--- DATA SUPPLIED ---

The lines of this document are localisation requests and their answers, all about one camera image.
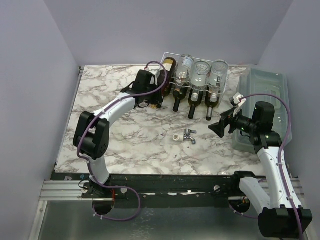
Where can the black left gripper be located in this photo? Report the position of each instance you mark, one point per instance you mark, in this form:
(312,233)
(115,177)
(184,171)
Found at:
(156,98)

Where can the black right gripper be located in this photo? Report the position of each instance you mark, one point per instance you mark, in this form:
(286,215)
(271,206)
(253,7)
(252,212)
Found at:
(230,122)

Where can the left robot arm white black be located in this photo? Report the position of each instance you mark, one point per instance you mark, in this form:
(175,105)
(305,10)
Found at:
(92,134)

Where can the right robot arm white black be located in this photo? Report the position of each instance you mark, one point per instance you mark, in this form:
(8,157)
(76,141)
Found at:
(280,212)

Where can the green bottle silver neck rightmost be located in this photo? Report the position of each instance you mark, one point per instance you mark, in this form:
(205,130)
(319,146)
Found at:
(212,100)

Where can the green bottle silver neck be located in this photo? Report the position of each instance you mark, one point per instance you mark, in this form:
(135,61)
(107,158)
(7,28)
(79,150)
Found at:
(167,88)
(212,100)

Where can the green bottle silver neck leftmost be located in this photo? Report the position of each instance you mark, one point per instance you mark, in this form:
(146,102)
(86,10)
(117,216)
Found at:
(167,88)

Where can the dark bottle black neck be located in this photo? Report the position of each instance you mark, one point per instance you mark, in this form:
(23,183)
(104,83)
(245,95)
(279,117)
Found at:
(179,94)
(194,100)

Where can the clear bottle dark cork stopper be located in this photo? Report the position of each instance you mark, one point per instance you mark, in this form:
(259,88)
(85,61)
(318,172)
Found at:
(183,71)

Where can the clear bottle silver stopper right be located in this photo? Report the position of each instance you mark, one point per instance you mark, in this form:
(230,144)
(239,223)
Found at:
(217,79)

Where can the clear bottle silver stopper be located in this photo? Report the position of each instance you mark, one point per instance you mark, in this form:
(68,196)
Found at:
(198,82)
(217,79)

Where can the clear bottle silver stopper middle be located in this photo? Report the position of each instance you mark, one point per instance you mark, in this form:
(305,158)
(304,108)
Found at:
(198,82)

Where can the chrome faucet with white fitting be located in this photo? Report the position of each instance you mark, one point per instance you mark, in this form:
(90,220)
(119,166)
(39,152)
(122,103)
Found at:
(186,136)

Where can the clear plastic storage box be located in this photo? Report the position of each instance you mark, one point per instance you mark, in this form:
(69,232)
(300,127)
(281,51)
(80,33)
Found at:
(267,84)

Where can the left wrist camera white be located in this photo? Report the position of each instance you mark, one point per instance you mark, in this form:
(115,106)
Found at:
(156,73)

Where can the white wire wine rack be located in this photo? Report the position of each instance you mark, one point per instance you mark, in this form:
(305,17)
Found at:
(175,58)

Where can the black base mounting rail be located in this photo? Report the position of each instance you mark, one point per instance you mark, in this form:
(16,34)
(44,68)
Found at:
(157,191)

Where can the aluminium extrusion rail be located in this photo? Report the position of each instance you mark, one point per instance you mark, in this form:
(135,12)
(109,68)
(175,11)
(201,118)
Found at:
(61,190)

---

• **DESCRIPTION OF THE TASK**:
Line by line, check the material above for the word "green", then give the number of lines that hold it and nothing else.

• **SOLUTION**:
3